人としての距離感(山本周五郎を読んで)
ビジネスにおける、人としての距離感について。
久しぶりに、山本周五郎の短編小説「江戸の土圭師」を読んで感じ入ることがありました。
土圭とは時計のことです。江戸の時計職人のお話です。
物語りの佳境、主人公である時計職人がめでたく出世し、長屋の仲間で祝っているところ。

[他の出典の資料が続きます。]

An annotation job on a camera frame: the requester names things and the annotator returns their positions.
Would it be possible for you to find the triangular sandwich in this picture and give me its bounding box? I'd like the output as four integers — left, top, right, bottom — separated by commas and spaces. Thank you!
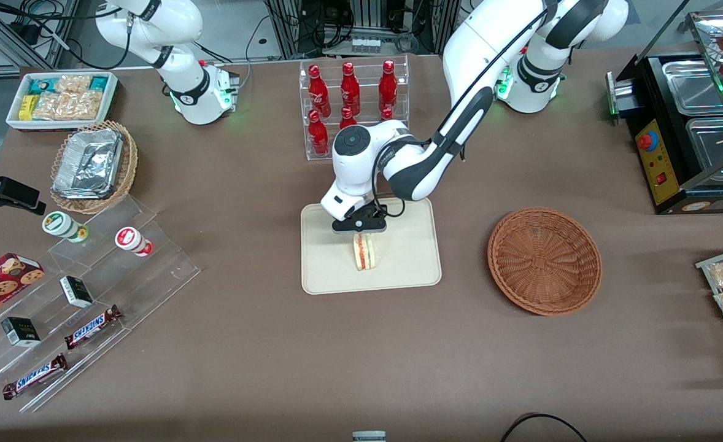
353, 232, 377, 272

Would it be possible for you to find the steel warmer pan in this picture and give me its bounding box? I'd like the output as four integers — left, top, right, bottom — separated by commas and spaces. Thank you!
685, 116, 723, 171
662, 60, 723, 117

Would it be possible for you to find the clear acrylic stepped shelf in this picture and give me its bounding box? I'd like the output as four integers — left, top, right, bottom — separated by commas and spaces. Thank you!
0, 195, 202, 414

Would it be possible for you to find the red lid cup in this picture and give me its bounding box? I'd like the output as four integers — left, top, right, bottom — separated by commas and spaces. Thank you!
114, 227, 154, 258

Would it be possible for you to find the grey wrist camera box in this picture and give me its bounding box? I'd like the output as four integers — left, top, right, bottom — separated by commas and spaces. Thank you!
331, 219, 389, 235

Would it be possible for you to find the clear acrylic bottle rack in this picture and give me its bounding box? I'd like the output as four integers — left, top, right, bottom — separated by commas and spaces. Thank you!
299, 55, 410, 161

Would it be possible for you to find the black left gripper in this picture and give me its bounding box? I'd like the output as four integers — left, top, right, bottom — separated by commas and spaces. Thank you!
337, 206, 388, 222

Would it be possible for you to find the Snickers chocolate bar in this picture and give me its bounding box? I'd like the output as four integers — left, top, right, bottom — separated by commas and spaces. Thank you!
2, 353, 69, 401
64, 304, 123, 351

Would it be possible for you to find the white rectangular snack bin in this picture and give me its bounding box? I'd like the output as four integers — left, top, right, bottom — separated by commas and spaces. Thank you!
6, 71, 119, 132

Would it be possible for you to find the black camera clamp mount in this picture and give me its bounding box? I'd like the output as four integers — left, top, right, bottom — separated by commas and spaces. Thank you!
0, 164, 47, 216

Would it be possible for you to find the brown round wicker basket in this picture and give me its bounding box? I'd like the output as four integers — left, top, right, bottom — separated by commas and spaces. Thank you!
487, 207, 603, 317

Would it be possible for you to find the aluminium foil tray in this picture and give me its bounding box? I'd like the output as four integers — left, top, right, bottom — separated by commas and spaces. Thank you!
52, 128, 123, 201

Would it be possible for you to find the black food warmer machine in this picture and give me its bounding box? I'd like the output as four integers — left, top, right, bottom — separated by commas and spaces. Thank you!
606, 6, 723, 215

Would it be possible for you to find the light wicker basket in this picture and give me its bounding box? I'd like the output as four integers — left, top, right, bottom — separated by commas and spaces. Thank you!
50, 120, 139, 215

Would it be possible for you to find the beige plastic tray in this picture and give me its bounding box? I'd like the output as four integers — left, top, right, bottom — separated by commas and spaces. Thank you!
301, 196, 443, 295

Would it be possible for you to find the black cable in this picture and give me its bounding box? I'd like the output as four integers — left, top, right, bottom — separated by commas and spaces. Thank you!
500, 413, 590, 442

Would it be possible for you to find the green lid cup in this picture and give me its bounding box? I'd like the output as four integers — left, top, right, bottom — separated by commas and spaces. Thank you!
42, 211, 90, 244

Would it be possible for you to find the small black box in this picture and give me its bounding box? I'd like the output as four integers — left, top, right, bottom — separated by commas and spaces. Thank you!
1, 317, 42, 348
59, 276, 95, 309

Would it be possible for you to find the clear rice cracker bag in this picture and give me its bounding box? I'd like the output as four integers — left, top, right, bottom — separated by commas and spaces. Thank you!
33, 75, 103, 122

そこへ極貧生活が嫌で逃げ出した女房が、よりを戻そうと帰ってきたのです。
しかしその長屋の大家さんが、真っ先に、
「たとえ本人がうんと云っても家主の俺が不承知だ、
さっさとここを出て行ってくんな」
と怒鳴りつけます。
家主が、そこまで言うのです。
現代において、賃貸住宅の貸主と借主の間で、こんな関係はほぼないで
すよね。そこは契約者としての関係でしかありません。
そんなのは前近代的で古臭い・・・と言われるかもしれません。
でも、取引関係を超えた、人としての距離感、そこには現代のビジネス感覚
に大きく欠落した何かがあるように感じます。
もちろんそれを全肯定、美化するつもりもありませんが、考えさせられました。
・・・高い安い、メリット云々、その前に、人としての信頼関係。
最近、身近な取引でもそういうことを強く感じたことがありました。
ベースに信頼感がない相手とは、良い仕事はできません。
ゼニカネは無論大事ですが、それ以上に大事なものがあります。